## Exercise instructions:
Somewhere in the records below is a line containing "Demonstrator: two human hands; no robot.". Copy that line and everything after it through the end, unchanged.

## Data for this task:
*** Begin section ***
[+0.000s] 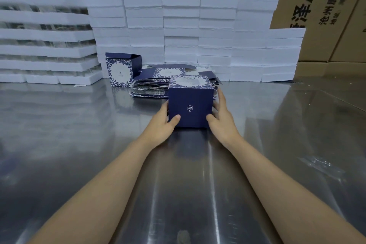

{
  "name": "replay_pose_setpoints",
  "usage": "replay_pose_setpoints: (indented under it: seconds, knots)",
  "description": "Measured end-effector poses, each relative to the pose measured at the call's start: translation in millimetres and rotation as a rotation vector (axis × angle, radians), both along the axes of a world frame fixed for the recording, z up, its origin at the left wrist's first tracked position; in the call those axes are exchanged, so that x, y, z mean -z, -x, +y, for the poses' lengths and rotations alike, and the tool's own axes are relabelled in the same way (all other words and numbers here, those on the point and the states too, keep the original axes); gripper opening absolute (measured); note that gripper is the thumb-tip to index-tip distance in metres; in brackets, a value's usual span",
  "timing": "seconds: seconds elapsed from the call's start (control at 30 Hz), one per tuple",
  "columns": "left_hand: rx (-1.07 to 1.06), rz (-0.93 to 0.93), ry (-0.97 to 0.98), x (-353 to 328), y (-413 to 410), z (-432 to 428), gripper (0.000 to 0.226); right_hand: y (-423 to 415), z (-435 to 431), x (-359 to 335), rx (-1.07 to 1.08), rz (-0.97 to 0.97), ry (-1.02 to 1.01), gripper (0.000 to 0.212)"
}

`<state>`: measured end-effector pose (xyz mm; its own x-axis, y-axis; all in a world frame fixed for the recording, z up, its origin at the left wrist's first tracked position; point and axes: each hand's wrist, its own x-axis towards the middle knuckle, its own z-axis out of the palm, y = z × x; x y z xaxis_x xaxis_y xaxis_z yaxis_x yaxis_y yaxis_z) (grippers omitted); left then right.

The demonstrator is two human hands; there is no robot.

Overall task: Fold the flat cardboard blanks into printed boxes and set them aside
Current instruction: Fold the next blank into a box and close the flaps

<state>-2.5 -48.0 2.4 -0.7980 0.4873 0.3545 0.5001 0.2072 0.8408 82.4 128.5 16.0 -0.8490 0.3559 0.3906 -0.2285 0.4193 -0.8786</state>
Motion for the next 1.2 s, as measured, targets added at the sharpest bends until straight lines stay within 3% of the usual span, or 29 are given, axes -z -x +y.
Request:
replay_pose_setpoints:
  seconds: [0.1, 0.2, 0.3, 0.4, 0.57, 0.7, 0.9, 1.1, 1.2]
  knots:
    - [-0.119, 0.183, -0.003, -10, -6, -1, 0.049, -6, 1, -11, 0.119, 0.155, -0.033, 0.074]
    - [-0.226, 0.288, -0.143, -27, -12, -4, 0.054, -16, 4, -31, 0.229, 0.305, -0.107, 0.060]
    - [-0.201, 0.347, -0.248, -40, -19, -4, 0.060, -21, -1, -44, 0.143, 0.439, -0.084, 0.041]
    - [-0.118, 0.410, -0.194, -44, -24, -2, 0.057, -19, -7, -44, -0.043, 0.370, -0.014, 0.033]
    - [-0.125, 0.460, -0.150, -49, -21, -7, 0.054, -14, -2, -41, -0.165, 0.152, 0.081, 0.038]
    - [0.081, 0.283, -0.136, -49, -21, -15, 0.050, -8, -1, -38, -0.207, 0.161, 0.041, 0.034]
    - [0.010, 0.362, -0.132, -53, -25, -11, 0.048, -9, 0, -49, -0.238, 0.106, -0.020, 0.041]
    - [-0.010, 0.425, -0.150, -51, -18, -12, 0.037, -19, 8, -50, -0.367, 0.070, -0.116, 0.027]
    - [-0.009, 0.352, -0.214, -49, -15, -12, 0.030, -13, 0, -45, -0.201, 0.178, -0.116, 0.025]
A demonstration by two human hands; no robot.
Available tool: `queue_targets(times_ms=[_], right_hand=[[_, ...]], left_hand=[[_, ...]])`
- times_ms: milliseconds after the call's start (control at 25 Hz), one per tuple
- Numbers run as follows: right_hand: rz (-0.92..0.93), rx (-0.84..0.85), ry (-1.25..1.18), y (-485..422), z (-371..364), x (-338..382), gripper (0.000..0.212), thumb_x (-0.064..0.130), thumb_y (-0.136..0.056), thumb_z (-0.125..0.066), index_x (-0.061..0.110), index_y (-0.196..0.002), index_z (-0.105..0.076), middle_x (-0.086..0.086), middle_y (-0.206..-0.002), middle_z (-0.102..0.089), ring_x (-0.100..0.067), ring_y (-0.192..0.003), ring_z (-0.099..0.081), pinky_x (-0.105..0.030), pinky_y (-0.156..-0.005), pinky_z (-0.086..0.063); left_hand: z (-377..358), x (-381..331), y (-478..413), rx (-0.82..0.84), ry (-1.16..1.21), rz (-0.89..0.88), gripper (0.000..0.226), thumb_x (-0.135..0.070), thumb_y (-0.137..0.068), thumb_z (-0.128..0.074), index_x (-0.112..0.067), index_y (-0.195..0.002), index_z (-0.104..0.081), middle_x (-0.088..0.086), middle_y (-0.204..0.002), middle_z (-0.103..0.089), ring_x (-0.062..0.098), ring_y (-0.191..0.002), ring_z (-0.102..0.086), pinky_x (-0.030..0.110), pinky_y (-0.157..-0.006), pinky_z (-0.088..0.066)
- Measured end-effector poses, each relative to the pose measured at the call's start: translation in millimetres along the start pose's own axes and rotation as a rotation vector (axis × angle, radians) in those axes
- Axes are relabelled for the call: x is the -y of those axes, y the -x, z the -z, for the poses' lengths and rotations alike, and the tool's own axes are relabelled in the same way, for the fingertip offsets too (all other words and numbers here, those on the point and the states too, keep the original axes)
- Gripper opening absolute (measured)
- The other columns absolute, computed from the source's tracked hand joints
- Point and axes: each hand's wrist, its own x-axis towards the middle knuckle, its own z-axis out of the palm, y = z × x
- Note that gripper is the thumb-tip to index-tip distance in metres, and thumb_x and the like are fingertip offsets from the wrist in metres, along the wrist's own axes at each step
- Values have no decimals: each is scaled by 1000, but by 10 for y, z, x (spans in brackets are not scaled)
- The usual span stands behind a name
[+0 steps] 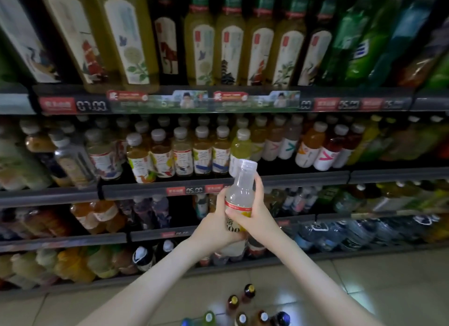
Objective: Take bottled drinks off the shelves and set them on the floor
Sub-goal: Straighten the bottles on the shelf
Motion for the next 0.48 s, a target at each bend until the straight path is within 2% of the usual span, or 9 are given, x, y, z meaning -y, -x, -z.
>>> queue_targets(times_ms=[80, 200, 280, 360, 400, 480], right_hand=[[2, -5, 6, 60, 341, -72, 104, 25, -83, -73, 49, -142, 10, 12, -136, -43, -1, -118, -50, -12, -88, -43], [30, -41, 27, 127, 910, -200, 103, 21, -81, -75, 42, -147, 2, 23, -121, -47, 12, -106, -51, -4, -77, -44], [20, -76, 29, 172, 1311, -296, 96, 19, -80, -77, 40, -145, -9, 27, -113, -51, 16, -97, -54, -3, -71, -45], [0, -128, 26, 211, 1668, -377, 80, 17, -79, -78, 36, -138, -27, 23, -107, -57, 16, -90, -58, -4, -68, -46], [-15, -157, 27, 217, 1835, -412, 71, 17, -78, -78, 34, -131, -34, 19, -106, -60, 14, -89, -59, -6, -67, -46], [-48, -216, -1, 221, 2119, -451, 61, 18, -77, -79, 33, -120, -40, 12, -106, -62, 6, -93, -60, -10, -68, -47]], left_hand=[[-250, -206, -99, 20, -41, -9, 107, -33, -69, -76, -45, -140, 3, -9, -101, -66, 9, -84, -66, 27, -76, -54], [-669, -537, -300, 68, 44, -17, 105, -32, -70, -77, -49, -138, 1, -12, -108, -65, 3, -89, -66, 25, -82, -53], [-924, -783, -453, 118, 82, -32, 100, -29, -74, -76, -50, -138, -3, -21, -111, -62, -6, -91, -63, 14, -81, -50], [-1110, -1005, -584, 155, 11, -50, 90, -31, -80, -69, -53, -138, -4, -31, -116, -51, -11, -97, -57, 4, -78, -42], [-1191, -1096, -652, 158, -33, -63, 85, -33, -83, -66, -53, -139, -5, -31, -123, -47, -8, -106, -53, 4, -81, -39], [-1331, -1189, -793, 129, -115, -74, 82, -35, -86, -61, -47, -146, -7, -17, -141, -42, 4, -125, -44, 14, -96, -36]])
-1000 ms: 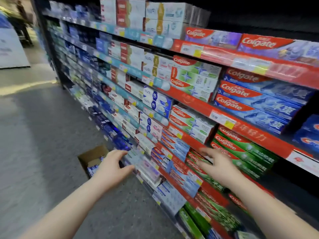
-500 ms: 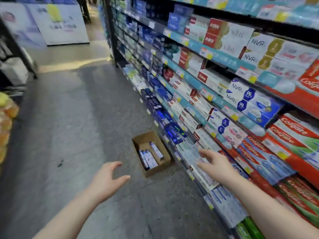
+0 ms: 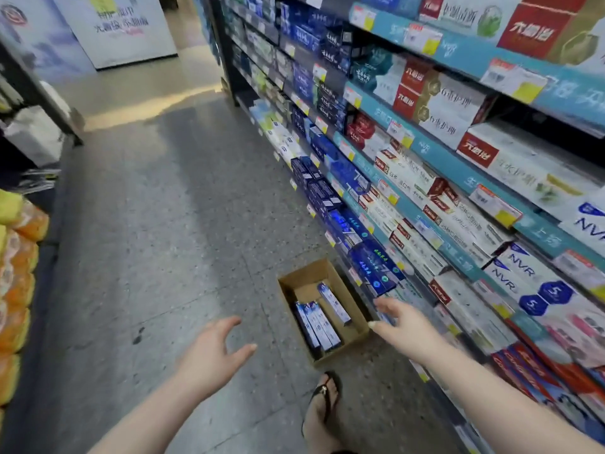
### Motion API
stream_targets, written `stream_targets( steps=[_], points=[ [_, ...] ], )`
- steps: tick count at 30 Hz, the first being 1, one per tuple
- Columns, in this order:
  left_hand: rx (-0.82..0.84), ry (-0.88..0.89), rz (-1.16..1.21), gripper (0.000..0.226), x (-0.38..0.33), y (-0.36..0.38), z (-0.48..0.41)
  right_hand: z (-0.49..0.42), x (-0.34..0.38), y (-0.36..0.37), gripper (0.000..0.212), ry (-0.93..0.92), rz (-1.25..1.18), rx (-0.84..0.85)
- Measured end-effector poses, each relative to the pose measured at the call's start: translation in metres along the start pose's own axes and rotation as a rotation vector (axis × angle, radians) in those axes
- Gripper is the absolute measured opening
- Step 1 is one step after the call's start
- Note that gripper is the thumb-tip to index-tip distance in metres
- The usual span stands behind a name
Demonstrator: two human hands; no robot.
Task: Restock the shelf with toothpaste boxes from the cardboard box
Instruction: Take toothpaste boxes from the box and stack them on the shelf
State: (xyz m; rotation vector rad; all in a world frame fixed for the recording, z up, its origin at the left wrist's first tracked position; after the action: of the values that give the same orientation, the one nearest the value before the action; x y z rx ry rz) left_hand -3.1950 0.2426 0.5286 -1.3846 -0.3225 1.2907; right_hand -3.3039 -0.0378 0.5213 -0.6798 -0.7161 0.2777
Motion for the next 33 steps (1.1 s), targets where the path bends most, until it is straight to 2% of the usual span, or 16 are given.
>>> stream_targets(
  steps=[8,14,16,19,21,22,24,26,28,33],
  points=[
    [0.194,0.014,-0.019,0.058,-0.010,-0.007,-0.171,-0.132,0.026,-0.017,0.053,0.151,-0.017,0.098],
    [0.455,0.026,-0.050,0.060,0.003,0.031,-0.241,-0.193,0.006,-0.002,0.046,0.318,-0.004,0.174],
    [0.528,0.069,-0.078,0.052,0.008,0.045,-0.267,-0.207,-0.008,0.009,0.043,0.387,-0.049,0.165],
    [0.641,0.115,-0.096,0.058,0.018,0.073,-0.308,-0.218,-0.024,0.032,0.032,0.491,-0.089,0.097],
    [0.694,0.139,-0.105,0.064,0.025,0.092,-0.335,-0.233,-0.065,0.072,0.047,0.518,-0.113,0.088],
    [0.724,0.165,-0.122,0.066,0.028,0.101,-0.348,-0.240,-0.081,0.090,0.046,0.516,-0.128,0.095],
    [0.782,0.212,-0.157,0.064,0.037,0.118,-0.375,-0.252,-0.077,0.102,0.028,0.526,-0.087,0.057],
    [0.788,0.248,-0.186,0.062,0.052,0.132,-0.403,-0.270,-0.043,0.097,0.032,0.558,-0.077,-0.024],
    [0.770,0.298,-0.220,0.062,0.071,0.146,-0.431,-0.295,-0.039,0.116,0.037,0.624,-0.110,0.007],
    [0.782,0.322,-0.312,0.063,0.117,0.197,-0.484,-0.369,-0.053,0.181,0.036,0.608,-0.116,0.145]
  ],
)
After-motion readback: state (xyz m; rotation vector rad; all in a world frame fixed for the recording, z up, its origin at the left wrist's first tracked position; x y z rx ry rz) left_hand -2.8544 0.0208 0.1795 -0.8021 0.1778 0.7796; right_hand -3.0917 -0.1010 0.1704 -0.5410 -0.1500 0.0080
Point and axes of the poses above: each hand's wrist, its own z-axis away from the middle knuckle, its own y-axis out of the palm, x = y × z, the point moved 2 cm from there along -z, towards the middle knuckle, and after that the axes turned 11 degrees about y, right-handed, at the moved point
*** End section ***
## Solution:
Demonstrator: two human hands; no robot.
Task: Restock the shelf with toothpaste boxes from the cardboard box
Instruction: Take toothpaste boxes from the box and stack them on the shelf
State: (xyz m; rotation vector rad; all in a world frame fixed for the recording, z up, its origin at the left wrist's first tracked position; after the action: of the values that give the same orientation, the one nearest the value before the action; x y z rx ry rz) left_hand -3.1950 0.2426 0.5286 -1.3846 -0.3225 1.2907; right_hand -3.3039 -0.0378 0.5213 -0.6798 -0.7161 0.2777
Motion for the next 33 steps (1.1 s), targets where the path bends most, until it is straight to 2% of the usual span, or 16 are given.
>>> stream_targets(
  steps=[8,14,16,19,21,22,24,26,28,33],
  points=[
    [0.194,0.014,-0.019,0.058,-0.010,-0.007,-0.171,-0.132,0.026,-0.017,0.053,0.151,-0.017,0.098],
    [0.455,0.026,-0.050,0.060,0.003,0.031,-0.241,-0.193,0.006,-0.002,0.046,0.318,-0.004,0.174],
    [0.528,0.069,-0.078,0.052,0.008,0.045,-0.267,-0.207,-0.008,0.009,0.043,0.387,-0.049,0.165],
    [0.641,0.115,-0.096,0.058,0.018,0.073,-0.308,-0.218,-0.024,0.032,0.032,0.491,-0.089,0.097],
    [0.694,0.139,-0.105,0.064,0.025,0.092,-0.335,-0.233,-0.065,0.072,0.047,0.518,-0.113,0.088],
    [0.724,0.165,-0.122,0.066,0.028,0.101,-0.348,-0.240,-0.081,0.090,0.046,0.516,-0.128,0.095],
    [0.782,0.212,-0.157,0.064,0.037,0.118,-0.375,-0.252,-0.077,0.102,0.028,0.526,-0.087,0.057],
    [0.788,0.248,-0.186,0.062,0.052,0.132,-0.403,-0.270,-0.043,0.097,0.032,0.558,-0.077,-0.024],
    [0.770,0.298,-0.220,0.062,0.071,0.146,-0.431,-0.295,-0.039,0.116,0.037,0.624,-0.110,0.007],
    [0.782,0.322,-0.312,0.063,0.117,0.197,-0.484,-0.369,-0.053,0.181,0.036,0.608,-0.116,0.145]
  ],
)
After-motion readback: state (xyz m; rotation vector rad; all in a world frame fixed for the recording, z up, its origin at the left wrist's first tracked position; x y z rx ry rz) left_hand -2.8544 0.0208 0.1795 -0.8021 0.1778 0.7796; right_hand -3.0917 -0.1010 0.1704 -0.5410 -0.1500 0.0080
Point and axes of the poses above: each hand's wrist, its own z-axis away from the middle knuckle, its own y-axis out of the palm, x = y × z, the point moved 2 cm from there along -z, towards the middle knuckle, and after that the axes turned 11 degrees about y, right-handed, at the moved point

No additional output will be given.